The specific points of the most relevant regulations (EMA, FDA, ICH, WHO and PICs) with regard to compatible products in the manufacturing lines, and to the need to either have or not have dedicated facilities are gathered in the following list
Eudralex Volume 4 GMP Chapters 3.6 y 5.18
EMA /INS /GMP /809387 /2009 Update on revision of Chapter 3 and 5 of the GMP guide “Dedicated facilities”
21 CFR 211.42(d): Separation of facility and equipment
21 CFR 211.46(d): Separate air handling systems (HVAC)
21 CFR 211.176: Test for traces of penicillin where possible exposure
cGMP Guidance for industry non-penicillin beta-lactam drugs
Guidance Manual Program 7356.002 for Drug Manufacturing Inspections
ICH Good manufacturing practice guide for active pharmaceutical ingredients Q7
Annex 3 WHO Good Manufacturing Practices for Pharmaceutical Products Containing Hazardous Substances
Annex 2 WHO Good Manufacturing Practices for Active Pharmaceutical Ingredients
PICS GMP GUIDE (Part I: Basic Requirements for Medicinal Products) PE 009-10 (PartI)
3. LACK OF DEFINITION
- Mixing the GMP concepts directed to protect patients from potential cross contamination with the safety concepts directed to protect operators from the potential exposure
- There are different classifications and criteria (Safebridge, Merck, ISPE, INSHT, …) used to define the potency of a medicine. It is necessary to bear in mind that the GMPs neither define what a high potency product is nor they even refer to any guideline.
- It does not indicate what a dedicated facility is. Many people understand it as a segregated facility which implies an entire dedicated building. But everything indicates that a dedicated facility is directed to the manufacture of a certain typology of product and it can be located in the same building in which other pharmaceutical processes are carried out, providing that there is no risk of cross contamination and providing that there are correct segregation of personal and material flows and HVAC systems; the degree of segregation and protective measures should be defined by the risk analysis
- Simplistic definitions like sexual hormones or cytostatics or steroid, or enclosed terms like some hormones or some steroids …., they are vague definitions that lead to subjective and simplistic conclusions. Decisions must be made in a scientific way product by product, taking into account the tools of risk analysis described in the ICH Q9.
- The lack of definition about exceptional cases, along with campaign manufacture principle, leaves the door open for any company with correct cleaning validation criteria manufacturing these products in a multiproduct facility could be questioned with a negative feedback by any inspector, customer or consultant
To try to clarify the topic the EMA published the following document: EMA/INS/GMP/809387/2009 Update on review of Chapters 3 and 5 of the GMP Guide: “Dedicated facilities ” in this document the inspectors’ workgroup GMP/GDP of the EMA reminded
- That facilities dedicated in needed for betalactamics antibiotics and when there are manipulated pathogenic alive organisms.

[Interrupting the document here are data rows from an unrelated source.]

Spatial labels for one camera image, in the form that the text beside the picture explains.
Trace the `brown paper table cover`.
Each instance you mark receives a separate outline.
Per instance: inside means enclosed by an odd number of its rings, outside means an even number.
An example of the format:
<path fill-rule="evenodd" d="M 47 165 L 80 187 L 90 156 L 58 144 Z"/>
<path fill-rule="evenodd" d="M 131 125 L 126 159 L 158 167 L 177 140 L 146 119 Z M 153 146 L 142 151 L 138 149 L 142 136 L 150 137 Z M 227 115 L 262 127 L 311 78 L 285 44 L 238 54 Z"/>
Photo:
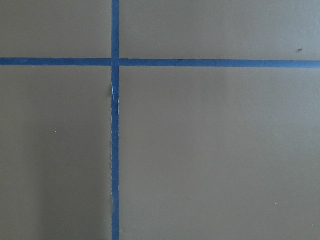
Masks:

- For the rest of products, the manufacturers when they introduce a new product must evaluate the product and the process to evaluate if it is possible to make of an installation multiproduct. This evaluation must be based on toxicological information of the product. When it is known that the product has a potential risk or is highly powerful or toxic, the authorities supervisors have to be asked.

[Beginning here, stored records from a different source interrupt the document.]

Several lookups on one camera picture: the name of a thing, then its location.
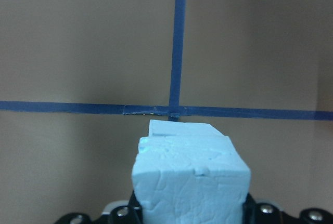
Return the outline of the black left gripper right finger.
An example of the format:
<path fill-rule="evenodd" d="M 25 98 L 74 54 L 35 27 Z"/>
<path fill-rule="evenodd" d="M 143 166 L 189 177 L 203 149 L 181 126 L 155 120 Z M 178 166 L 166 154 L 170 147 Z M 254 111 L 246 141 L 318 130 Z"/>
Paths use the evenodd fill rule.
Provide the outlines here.
<path fill-rule="evenodd" d="M 320 208 L 307 208 L 300 212 L 298 217 L 293 217 L 276 205 L 267 201 L 256 202 L 248 194 L 243 204 L 243 224 L 311 224 L 332 223 L 332 213 Z"/>

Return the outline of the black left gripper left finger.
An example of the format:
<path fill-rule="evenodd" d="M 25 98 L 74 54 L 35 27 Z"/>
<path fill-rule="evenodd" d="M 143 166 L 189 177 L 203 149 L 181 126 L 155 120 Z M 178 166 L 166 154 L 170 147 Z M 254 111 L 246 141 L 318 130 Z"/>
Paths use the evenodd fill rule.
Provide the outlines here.
<path fill-rule="evenodd" d="M 107 204 L 97 219 L 92 219 L 84 213 L 68 213 L 55 221 L 56 224 L 136 224 L 143 223 L 143 210 L 132 192 L 129 200 L 114 201 Z"/>

There are three main targets
- Cleaning validation limits definition
- To check if there is the possibility of manufacturing a product in a multiproduct facility
- To define the risk of cross contamination with the ARL (Acceptable Residual Limit)
Regulations and guidelines to define toxicological data are:
- ICH Quality Management Q9
- ISPE Volumne-7 Risk-based Manufactured of Pharmaceutical Product
- PDA Technical report 29
- EMA/CHMP/SWP/598303/2011 Concept Paper on the development of toxicological guidance for use in risk identification in the manufacture of different medicinal products in shared facilities
- EMA/CHMP/ CVMP/ SWP/169430/2012 Guideline on setting health based exposure limits for use in risk identification in the manufacture of different medicinal products in shared facilities
6. CLEANING LIMITS
The toxicological expert is critical to define the toxicological data that must be used to calculate the cleaning limits
The toxicological expert must define the NOAEL (No observable adverse effect level) and ADE (acceptable daily exposure), these values are critical to define the ARL (acceptable residue level)
From the ARL other variables are calculated, as the MAC (remaining admissible Maximum) or SAL (Surface limit) that allows calculating the limits of cleanliness (swabs or rinse)
For the calculation some process parameters are used as batch size, shared surfaces of contact that can diminish the cleaning limits
Process values (batch size and shared equipment surfaces among products) are used for the calculation of these variables; that allow to consider different scenarios so the bigger are the batches and smaller the contact surfaces the bigger are the cleaning limits (for example by means of dedicated or disposable equipment
Once cleaning limits have been obtained they must be cross checked against the quantification limits of the analytic cleaning methods and the real values obtained during the cleaning procedures.
The best scenario is that in which the quantification limits and the real cleaning values were lower than the obtained pre-established limit.
If quantification limits or cleaning limits are greater than the pre-established limits it could be possible to make a new calculation with larger batches size or with smaller contact surface in order to increase the theoretical limit. If after those calculations any of the criteria still don’t meet the limits, dedicated facilities would be required.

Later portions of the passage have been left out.